Among the entries below, which lines include the string "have"? Show each one.
***** Data excerpts
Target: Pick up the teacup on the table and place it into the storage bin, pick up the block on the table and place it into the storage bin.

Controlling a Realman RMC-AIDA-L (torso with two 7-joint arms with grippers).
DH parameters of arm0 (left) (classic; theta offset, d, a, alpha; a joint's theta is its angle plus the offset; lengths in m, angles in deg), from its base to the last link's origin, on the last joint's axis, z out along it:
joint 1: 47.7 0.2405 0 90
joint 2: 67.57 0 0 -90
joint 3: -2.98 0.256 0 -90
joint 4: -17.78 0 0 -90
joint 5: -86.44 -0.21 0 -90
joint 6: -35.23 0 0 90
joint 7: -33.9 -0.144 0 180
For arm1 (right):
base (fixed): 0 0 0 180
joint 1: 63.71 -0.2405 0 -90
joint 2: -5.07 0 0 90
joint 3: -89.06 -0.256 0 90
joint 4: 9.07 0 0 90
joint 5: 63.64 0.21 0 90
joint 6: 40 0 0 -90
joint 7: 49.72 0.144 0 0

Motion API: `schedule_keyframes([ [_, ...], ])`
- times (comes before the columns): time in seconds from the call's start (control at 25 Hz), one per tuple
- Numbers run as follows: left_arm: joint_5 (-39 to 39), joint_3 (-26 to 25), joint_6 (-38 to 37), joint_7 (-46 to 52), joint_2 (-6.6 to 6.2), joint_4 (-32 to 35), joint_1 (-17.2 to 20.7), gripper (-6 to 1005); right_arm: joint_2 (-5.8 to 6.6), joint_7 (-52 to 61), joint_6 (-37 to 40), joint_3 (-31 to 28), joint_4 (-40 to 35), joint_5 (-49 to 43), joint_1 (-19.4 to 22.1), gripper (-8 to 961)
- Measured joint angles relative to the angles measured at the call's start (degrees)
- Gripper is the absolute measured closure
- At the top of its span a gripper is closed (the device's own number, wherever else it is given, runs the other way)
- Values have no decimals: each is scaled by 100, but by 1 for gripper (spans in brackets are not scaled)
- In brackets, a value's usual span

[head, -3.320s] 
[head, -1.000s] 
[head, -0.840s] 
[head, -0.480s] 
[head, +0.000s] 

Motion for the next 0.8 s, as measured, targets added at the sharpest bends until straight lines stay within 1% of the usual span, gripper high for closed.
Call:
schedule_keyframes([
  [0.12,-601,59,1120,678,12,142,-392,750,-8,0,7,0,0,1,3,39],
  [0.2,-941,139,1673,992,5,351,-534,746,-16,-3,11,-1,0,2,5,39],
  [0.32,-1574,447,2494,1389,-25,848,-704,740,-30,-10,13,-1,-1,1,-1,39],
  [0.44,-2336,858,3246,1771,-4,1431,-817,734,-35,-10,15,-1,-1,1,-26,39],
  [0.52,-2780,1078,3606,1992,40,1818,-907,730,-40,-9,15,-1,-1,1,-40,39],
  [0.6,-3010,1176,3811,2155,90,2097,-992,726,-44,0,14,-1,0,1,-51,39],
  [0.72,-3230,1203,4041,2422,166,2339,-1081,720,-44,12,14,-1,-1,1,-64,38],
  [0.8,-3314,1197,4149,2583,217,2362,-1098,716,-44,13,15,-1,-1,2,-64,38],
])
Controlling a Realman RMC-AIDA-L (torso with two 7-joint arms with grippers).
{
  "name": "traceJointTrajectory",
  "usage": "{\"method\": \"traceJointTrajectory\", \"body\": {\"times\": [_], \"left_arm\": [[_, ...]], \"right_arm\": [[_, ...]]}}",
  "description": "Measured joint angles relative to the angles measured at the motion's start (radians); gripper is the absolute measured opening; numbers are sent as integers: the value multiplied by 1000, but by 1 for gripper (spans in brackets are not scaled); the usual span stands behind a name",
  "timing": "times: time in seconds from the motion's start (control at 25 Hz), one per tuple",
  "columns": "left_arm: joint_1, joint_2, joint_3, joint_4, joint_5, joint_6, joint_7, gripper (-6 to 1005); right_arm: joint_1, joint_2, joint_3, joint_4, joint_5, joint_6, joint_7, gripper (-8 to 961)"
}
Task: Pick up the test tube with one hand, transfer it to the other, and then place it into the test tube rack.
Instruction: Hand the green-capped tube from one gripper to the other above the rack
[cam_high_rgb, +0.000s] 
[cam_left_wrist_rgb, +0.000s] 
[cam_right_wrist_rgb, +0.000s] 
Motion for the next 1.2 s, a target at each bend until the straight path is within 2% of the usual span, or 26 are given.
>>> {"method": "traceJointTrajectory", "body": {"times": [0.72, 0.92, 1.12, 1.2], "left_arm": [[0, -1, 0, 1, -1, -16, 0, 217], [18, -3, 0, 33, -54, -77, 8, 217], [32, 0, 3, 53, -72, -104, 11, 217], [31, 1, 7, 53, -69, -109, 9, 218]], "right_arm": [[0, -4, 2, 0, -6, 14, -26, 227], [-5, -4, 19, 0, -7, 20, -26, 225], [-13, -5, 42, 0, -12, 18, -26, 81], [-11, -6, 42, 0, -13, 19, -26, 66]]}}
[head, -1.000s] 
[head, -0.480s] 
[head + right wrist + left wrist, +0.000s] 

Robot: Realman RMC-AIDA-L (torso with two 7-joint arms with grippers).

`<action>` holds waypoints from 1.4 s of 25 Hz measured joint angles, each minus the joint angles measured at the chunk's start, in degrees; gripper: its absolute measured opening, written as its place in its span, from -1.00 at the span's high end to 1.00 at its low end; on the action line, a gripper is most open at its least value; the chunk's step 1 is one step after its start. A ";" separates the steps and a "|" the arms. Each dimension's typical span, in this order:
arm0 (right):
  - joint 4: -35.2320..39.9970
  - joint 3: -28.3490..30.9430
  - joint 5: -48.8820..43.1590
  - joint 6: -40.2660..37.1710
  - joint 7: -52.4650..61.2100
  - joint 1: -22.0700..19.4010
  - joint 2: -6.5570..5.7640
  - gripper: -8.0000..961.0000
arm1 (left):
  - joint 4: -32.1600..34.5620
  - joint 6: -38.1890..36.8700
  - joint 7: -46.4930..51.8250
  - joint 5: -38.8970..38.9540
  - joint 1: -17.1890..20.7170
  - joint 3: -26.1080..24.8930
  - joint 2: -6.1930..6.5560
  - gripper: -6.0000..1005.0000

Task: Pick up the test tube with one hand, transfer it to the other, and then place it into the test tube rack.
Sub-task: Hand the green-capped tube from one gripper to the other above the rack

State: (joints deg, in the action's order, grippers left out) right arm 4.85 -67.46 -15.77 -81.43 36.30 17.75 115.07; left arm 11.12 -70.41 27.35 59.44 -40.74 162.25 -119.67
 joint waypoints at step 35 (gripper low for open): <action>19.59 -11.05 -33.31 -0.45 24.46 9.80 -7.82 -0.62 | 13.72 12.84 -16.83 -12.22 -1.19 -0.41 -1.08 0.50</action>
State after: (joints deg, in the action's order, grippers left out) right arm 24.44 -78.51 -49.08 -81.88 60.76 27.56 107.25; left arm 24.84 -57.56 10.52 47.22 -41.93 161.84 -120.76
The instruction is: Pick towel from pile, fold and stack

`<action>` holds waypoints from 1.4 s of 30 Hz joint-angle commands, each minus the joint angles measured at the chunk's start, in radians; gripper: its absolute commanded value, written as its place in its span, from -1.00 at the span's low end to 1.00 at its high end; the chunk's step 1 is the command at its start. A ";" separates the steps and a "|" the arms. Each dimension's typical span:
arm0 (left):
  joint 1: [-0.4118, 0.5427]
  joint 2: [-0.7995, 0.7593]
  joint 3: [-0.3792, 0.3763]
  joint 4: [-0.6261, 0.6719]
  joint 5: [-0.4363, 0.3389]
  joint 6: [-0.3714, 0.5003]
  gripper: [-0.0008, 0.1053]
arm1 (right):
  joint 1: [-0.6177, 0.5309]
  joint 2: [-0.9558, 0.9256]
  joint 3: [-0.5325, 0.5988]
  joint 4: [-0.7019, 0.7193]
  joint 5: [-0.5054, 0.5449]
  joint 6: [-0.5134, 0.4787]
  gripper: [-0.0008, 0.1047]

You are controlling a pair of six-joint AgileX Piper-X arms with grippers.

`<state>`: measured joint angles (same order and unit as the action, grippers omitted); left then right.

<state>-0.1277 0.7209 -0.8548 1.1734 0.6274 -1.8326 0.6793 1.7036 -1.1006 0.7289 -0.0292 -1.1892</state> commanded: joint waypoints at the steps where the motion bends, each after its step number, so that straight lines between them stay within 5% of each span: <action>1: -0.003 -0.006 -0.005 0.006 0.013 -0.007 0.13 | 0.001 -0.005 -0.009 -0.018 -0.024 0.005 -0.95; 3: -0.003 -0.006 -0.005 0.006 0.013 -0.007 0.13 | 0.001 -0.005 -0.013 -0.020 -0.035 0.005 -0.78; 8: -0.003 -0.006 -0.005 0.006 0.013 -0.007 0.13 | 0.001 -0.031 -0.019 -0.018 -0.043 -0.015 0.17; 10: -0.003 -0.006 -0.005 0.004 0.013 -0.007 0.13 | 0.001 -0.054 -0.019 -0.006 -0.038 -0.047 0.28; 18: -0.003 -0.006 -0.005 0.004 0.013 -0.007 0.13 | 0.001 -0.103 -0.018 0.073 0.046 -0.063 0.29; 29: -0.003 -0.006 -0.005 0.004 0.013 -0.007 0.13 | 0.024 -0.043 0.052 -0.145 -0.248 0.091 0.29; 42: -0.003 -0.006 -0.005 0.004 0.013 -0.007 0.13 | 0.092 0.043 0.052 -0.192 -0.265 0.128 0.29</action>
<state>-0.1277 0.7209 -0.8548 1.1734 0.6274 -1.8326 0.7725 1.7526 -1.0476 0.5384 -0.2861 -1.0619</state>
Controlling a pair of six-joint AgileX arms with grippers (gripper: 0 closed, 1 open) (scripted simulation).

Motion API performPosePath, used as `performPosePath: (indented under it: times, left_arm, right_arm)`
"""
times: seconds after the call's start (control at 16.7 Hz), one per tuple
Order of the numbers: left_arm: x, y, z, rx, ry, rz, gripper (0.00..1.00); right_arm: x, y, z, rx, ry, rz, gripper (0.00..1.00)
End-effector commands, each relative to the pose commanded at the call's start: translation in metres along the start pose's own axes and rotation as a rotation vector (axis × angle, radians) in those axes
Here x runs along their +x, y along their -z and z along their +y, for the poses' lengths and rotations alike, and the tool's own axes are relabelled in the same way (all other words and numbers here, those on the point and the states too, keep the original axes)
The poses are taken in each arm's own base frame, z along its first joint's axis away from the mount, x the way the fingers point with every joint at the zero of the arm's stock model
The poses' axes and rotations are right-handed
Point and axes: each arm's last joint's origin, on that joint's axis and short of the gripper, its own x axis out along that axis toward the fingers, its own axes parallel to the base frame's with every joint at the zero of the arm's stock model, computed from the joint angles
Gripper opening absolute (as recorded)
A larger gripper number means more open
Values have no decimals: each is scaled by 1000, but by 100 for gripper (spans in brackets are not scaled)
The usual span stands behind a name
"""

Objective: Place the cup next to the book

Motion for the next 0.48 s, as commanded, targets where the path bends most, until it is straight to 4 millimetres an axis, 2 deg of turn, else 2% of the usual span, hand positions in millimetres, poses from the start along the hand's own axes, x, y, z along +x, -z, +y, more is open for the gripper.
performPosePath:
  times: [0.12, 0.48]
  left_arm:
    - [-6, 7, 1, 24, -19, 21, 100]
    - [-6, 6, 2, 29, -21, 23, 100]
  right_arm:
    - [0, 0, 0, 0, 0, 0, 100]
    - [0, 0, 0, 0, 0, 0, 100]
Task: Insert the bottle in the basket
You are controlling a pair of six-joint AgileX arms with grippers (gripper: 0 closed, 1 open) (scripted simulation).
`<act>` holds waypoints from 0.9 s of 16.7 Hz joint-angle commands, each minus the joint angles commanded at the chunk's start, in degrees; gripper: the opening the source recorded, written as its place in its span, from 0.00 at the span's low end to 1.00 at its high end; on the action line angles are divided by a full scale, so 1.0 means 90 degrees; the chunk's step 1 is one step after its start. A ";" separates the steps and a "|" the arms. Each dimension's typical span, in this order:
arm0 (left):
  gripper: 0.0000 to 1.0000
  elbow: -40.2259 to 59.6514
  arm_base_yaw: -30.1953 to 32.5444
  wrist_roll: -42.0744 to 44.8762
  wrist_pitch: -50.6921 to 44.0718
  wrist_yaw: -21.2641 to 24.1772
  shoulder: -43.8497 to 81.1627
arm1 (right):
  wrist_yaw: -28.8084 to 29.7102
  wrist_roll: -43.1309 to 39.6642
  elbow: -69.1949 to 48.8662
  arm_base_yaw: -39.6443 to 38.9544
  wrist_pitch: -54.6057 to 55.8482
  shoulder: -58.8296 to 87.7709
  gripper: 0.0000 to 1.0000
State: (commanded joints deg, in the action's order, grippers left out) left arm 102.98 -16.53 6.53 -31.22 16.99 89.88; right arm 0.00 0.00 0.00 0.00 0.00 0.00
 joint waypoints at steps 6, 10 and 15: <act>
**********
• **Result below**
- Values have no decimals: each is scaled by 100, but by 1 for gripper (spans in brackets are not scaled)
Values have no decimals: each is scaled by 1000, but by 100 for gripper (spans in brackets are not scaled)

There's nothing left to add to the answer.